Full Mouth Rehabilitation with Modified Andrew’s Bridge Following Le Fort Osteotomy for a Patient with Maxillary Retrognathia

Case Report

J Dent & Oral Disord. 2017; 3(2): 1058.

Full Mouth Rehabilitation with Modified Andrew’s Bridge Following Le Fort Osteotomy for a Patient with Maxillary Retrognathia

Saumyendra SV¹, Gaurav B¹, Varun B¹, Kumar SK², Kamleshwar S¹ and Deeksha A*¹

¹Department of Prosthodontics & Dental Material Sciences, K.G. Medical University, India

²Department of Plastic Surgery, K.G. Medical University, India

*Corresponding author: Deeksha Arya, Department of Prosthodontics & Dental Material Sciences, F.O.D.S, K.G. Medical University, Lucknow, India

Received: April 03, 2017; Accepted: April 26, 2017; Published: May 03, 2017


Oro-facial trauma may lead to irreversible soft and hard tissue loss requiring complex multidisciplinary intervention for satisfactory functional and esthetic rehabilitation. This requires efficient diagnosis and an elaborate treatment plan to optimize stomatognathic function, health and esthetics which translates to patient comfort and satisfaction. This case report describes such a rehabilitation of a 38 year old female who lost her anterior teeth with adjacent bone in an accident. An interdisciplinary approach using an intentional Le forte 1 osteotomy and an Andrew’s fixed partial denture was used to successfully rehabilitate the patient.

Keywords: Andrew’s bridge; Full mouth rehabilitation; Le Fort osteotomy; Retrognathia


Trauma to the facial structures affects a patient physically as well as mentally. The personality, personal & social life and confidence levels may be badly affected as a result of the disfigurement. Such esthetic challenges often require a complex and well defined treatment plan involving various specialties to achieve a successful conclusion with an ultimate treatment goal to achieve normal function and appearance [1].

The area of soft tissue and teeth displayed when a patient smiles is referred to as the esthetic zone and normally includes the teeth in the maxillary arch till the second premolar. Tooth and tissue replacement in this area presents a challenge especially when the loss includes significant amounts of alveolar bone and accompanying tissue.

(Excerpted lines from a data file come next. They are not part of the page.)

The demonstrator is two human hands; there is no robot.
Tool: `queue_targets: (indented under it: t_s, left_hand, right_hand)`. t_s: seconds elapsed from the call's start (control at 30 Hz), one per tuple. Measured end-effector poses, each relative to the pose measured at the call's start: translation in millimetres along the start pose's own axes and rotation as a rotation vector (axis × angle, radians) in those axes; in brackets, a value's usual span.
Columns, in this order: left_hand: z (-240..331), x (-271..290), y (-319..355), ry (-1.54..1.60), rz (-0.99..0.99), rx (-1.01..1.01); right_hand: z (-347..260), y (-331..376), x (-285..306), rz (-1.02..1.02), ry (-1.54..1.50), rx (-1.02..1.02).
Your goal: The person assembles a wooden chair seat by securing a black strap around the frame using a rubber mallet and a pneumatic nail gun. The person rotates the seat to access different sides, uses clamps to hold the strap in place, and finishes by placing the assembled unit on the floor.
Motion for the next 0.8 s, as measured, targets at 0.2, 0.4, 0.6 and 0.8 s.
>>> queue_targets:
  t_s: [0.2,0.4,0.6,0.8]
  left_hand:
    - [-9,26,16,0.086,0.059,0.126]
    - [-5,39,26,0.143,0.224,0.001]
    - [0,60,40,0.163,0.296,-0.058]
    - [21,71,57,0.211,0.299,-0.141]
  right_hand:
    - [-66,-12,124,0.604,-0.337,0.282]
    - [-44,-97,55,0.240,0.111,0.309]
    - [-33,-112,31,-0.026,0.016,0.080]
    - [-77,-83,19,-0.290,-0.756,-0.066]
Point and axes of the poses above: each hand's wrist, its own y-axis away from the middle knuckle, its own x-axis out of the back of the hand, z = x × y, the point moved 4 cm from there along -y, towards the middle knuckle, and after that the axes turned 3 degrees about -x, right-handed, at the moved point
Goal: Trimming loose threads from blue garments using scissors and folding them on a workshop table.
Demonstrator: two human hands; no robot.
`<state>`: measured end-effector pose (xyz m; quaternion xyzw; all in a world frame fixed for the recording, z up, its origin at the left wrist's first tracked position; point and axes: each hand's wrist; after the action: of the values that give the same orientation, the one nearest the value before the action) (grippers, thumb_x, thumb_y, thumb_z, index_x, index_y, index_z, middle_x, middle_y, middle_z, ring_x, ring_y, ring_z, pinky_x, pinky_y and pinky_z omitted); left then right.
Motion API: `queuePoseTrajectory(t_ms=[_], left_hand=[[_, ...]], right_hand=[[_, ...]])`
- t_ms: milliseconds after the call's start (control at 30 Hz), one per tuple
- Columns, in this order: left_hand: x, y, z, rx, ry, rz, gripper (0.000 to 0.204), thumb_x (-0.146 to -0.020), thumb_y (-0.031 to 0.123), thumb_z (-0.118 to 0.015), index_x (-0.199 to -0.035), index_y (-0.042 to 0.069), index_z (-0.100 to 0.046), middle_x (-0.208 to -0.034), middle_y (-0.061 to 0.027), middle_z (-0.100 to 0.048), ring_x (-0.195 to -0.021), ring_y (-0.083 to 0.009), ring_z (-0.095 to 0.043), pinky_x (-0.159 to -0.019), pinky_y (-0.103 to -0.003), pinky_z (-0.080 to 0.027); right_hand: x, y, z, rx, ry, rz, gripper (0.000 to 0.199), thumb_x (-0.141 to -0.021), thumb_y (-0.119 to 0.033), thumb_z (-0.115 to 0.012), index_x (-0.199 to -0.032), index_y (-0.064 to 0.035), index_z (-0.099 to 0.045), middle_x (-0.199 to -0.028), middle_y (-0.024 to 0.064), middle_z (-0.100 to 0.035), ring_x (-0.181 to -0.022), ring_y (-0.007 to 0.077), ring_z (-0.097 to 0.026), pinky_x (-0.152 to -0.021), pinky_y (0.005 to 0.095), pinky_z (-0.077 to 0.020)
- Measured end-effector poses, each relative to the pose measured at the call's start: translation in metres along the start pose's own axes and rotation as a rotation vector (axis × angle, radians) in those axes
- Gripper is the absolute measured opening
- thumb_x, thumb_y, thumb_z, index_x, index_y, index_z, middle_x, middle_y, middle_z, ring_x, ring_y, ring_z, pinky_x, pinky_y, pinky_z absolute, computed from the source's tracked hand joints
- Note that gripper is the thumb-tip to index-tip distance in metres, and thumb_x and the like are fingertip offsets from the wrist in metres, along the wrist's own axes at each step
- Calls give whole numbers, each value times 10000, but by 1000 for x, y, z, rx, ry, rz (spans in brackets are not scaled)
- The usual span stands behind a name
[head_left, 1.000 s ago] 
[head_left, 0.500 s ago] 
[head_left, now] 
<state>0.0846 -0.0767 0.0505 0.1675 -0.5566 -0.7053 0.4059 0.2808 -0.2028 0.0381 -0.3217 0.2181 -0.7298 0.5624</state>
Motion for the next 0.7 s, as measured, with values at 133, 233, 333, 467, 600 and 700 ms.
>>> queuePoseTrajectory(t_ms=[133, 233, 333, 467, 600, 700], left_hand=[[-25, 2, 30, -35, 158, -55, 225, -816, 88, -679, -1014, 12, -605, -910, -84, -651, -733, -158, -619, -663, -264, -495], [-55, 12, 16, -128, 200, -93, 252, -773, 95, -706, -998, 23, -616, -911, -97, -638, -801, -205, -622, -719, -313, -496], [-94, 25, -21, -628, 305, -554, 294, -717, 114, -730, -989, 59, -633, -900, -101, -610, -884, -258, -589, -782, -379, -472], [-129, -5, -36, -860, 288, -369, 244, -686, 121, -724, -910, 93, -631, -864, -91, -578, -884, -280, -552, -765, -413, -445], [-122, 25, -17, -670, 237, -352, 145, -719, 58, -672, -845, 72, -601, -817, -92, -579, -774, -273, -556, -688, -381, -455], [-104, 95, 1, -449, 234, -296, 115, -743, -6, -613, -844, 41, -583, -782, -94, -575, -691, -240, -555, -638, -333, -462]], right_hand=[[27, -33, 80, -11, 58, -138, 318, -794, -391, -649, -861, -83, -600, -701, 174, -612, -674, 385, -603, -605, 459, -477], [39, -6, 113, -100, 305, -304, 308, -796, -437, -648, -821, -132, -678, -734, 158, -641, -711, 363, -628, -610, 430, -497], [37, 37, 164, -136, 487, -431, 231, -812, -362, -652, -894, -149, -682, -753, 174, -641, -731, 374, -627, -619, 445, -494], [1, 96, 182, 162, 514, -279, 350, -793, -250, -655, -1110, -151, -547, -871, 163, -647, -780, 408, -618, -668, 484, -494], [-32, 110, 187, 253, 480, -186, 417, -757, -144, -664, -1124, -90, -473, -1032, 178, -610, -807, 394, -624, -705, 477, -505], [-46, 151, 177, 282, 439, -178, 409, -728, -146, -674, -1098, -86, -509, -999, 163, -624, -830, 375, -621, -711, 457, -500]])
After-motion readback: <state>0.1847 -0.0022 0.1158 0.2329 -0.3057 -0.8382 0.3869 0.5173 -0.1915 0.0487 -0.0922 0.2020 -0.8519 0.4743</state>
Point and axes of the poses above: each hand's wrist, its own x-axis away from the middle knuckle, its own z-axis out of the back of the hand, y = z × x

At the same time, designing a method for achieving reasonable esthetics in such cases can be most rewarding [2].

Restoration of esthetics, comfort, and function should be the major focus of oral rehabilitation. The term ‘esthetic’ refers to theory and philosophy relating to beauty and the beautiful, and in dentistry, this term applies especially to the appearance of the dental restoration, achieved through form and/ or color [3].

The prosthetic options for replacement of missing anterior teeth are resin-bonded partial dentures, conventional Fixed Partial Dentures (FPDs), removable partial dentures and implant-supported fixed prostheses [4,5]. In this clinical report, because of prevailing limitations, a full mouth rehabilitation after a Le forte-1 osteotomy, utilizing an anterior removable-fixed prosthesis was done [6].

Case Presentation

A 38-year-old woman presented with the complaint of depressed middle face and missing anterior teeth 3 years back. She gave a history of having visited several clinicians for a solution to her problem before coming to us. Dental history of the patient revealed that the patient fell from a roof 7 years earlier, when she lost her upper anterior teeth and adjacent bone with a Le forte-1 fracture. She also lost her mandibular central incisors. Later on, the missing maxillary teeth were replaced with a fixed partial denture but the patient was not satisfied with the esthetic results obtained because of depressed mid face and insufficient upper lip support. Extraoral examination of profile of the patient was straight with depressed premaxilla (Figue 1&2). Clinical examination revealed an asymmetric edentulous space in the maxillary incisor region consisting of missing 11, 12, 21 and 22 (Figure 3a). The other teeth that were missing were 17, 31 and 41. Silver amalgam restorations were present in 18 and 48. Crown preparations had been done previously on 13, 23, 24 and 33, 32, 42, 43 (Figure 3a). 33, 32, 42 and 43 had tilted labially because of no antagonist contact, with gingival recession on 32 and 42. The patient presented with a fixed partial denture replacing the upper missing teeth but was not satisfied with this restoration and therefore had left the previous clinician (who had attended her 3 and a half years ago) before the mandibular fixed partial denture could be completed. She was not wearing any replacement for her remaining missing teeth. Her medical history was non-contributory without contraindications for dental treatment.